By clicking “Sign up for GitHub”, you agree to our terms of service and privacy statement. We’ll occasionally send you account related emails.

Already on GitHub? Sign in to your account

Add Pulsar unique autoscaling metrics #457

Open
tpiperatgod opened this issue Aug 23, 2022 · 13 comments
Open

Add Pulsar unique autoscaling metrics #457

tpiperatgod opened this issue Aug 23, 2022 · 13 comments
Assignees
Labels

Comments

@tpiperatgod
Copy link
Contributor

The autoscaling of FunctionMesh's resources is currently controlled by HPA.

We can add some Pulsar unique metrics to the HPA to determine if the target workload needs to be scaled.

Here are two approaches:

  1. introduce KEDA to FunctionMesh since KEDA has supported the Pulsar scaler, also KEDA supports CRD as a scalable object, ref: https://keda.sh/docs/2.8/concepts/scaling-deployments/#scaling-of-custom-resources
  2. add HPA extension adapter to FunctionMesh and develop a built-in scaler that aligns with the KEDA Pulsar scaler

what do you think?

@tpiperatgod tpiperatgod added type/feature Indicates new functionality compute/serverless labels Aug 23, 2022
@tpiperatgod
Copy link
Contributor Author

and with the new scaler, FunctionMesh can downscale the replicas of a function to 0

@hpvd
Copy link

hpvd commented Aug 23, 2022

+1 on this, was also thinking about using KEDA when, talking about the relationship between size and spinup duration / faster dynamic scaling in the advantages of distroless topic #448

@hpvd
Copy link

hpvd commented Aug 23, 2022

regarding KEDA: this is a good introduction:
https://medium.com/backstagewitharchitects/how-autoscaling-works-in-kubernetes-why-you-need-to-start-using-keda-b601b483d355
(the embedded video is also interesting)

@hpvd
Copy link

hpvd commented Aug 23, 2022

there is already a blogpost saying that KEDA may be a future direction (at the end of https://streamnative.cn/blog/engineering/2022-01-19-auto-scaling-pulsar-functions-in-kubernetes-using-custom-metrics-zh/)

@hpvd
Copy link

hpvd commented Aug 23, 2022

of course in some/many usecases the possibility to easily autoscale to zero would help a lot in the field of infrastructure costs...

@tpiperatgod tpiperatgod self-assigned this Oct 21, 2022
@tpiperatgod
Copy link
Contributor Author

Overview

Function Mesh's function instances can be dynamically scaled with the help of HPA based on CPU and memory metrics.
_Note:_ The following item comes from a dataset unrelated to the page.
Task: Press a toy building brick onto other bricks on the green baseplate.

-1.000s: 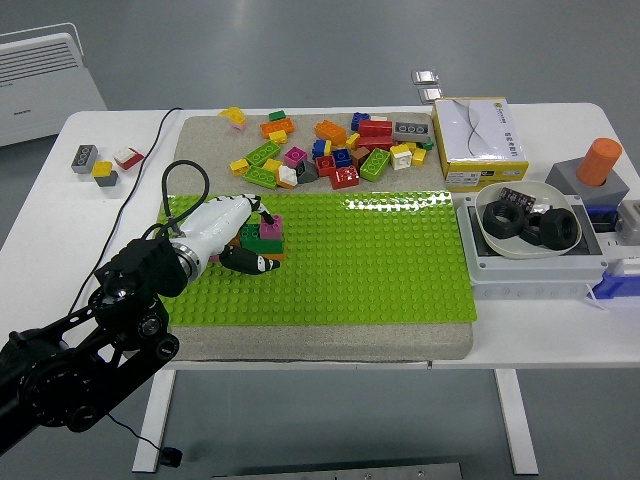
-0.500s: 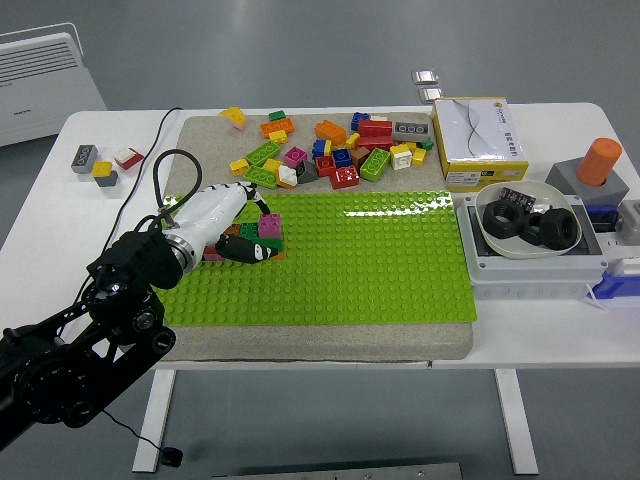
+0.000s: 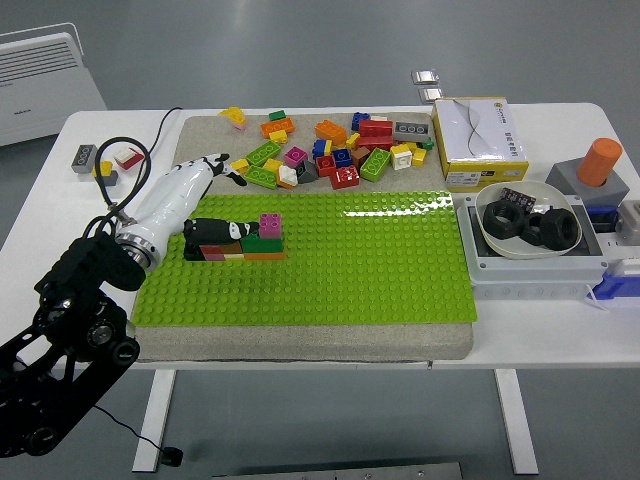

However, Function Mesh has not yet been able to scale to/from 0 replica. This proposal aims to provide a solution that can implement this feature.

Motivation

Provides the ability to scale the function instances of Function Mesh to/from 0 replica.

Proposal

I propose to introduce the KEDA project as a basic solution for implementing the scaling of Function Mesh's function instances to/from 0 replica. The advantage of this solution is that Function Mesh's event engine is Pulsar, and KEDA already has a Pulsar scaler, which can use Pulsar's message backlog as a metric for function scaling.

Structure for scaling configurations:

type AdvanceScaleConfig struct {
	Driver   string            `json:"driver,omitempty"`   \\ Indicates the driver for Scaler, available: "keda"
	Topics   []string          `json:"topics,omitempty"`   \\ Indicates the topics used to trigger the Scaler
	Strategy map[string]string `json:"strategy,omitempty"` \\ Indicates the trigger strategy
}

Example:

spec:
  advanceScaleConfig:
    driver: keda
    topics:
      - persistent://public/default/my-topic-1
      - persistent://public/default/my-topic-2
    strategy: 
      msgBacklogThreshold: 10
      activationMsgBacklogThreshold: 2
      pollingInterval: 30

According to the definition of KEDA Pulsar Scaler, a Scaler is triggered by only one Topic, so if there are multiple Topics in the Function (spec.inputs), the Operator will generate a Trigger for each Topic.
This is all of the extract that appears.